I am trying to make a RF predictor of a categorical variable (3 levels), and then look at how well the model works. I mostly followed the steps in the Getting Started section of the docs - here’s a MWE:
using DataFrames
using MLJ
using DecisionTree
using Random
df = DataFrame(a = categorical(rand(['a', 'b', 'c'], 100)), t = repeat(["test", "train"], inner=50), x1=rand(100), x2=rand(100))
train = findall(x-> x == "train", df.t)
test = findall(x-> x == "test", df.t)
y, X = unpack(df, ==(:a), x-> x in [:x1, :x2])
tree_model = MLJ.@load DecisionTreeClassifier verbosity=1
tree = machine(tree_model, X, y)
MLJ.fit!(tree, rows=train)
yhat = MLJ.predict(tree, X[test,:])
cross_entropy(yhat, y[test]) |> mean # this works
MLJ.confusion_matrix(yhat, y[test]) # this doesn't
That last gives me
ERROR: MethodError: no method matching confusion_matrix(::MLJBase.UnivariateFiniteVector{Multiclass{3}, Char, UInt32, Float64}, ::CategoricalVector{Char, UInt32, Char, CategoricalValue{Char, UInt32}, Union{}})
Closest candidates are:
confusion_matrix(::AbstractVector{var"#s887"} where var"#s887"<:CategoricalValue, ::AbstractVector{var"#s886"} where var"#s886"<:CategoricalValue; rev, perm, warn) at /home/kevin/.julia/packages/MLJBase/uKzAz/src/measures/confusion_matrix.jl:64
I assumed that this would work given the function signature, though the text
Computes the confusion matrix given a predicted
ŷ
with categorical elements and the actualy
and the error lead me to think I may have to convert the UnivariateFinite{Multiclass{3}, Char, UInt32, Float64}
of yhat
to an actual categorical array, but it’s not imediately clear how to do that.
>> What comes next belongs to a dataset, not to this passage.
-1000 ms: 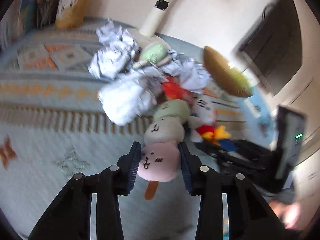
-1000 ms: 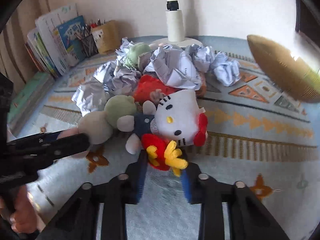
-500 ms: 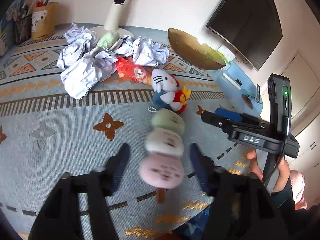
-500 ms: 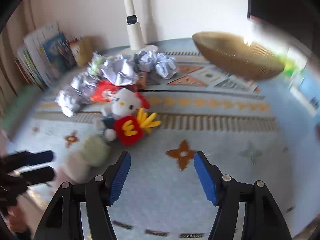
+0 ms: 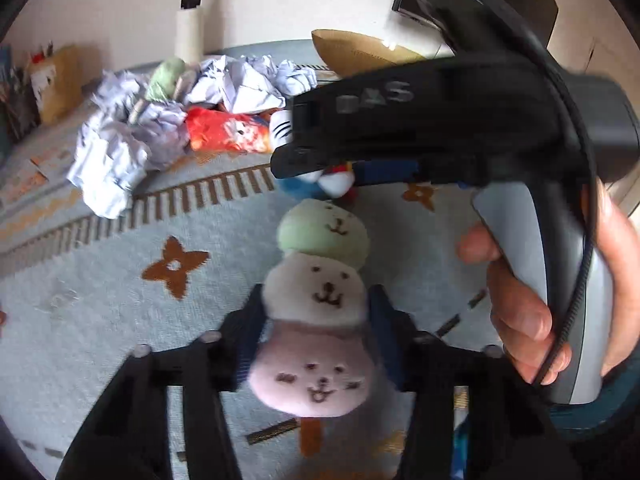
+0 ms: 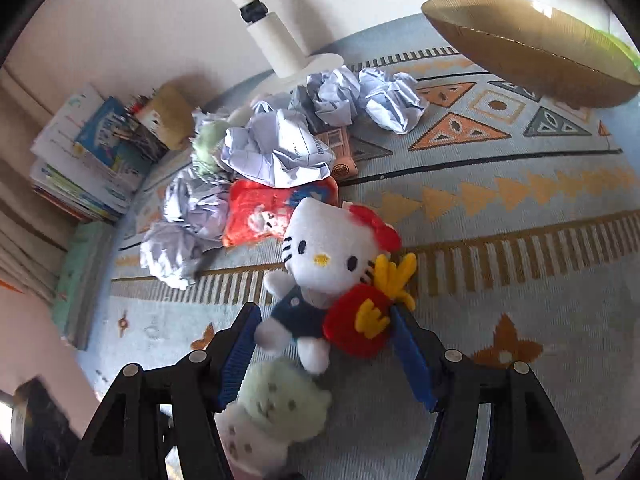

The probabilities in yhat
all seem to be 1.0
or 0.0
, so it seems like this should be straightforward.
I naively tried categorical(yhat)
, and that actually runs, but the categorical array of UnivariateFinite
has a different order, so I’m assuming that’s not actually correct:
julia> levels(categorical(yhat))
3-element Vector{UnivariateFinite{Multiclass{3}, Char, UInt32, Float64}}:
UnivariateFinite{Multiclass{3}}(a=>0.0, b=>1.0, c=>0.0)
UnivariateFinite{Multiclass{3}}(a=>1.0, b=>0.0, c=>0.0)
UnivariateFinite{Multiclass{3}}(a=>0.0, b=>0.0, c=>1.0)
julia> levels(y[test])
3-element Vector{Char}:
'a': ASCII/Unicode U+0061 (category Ll: Letter, lowercase)
'b': ASCII/Unicode U+0062 (category Ll: Letter, lowercase)
'c': ASCII/Unicode U+0063 (category Ll: Letter, lowercase)
So - is there a straightforward way to convert the array of UnivariateFinite
to a categorical array?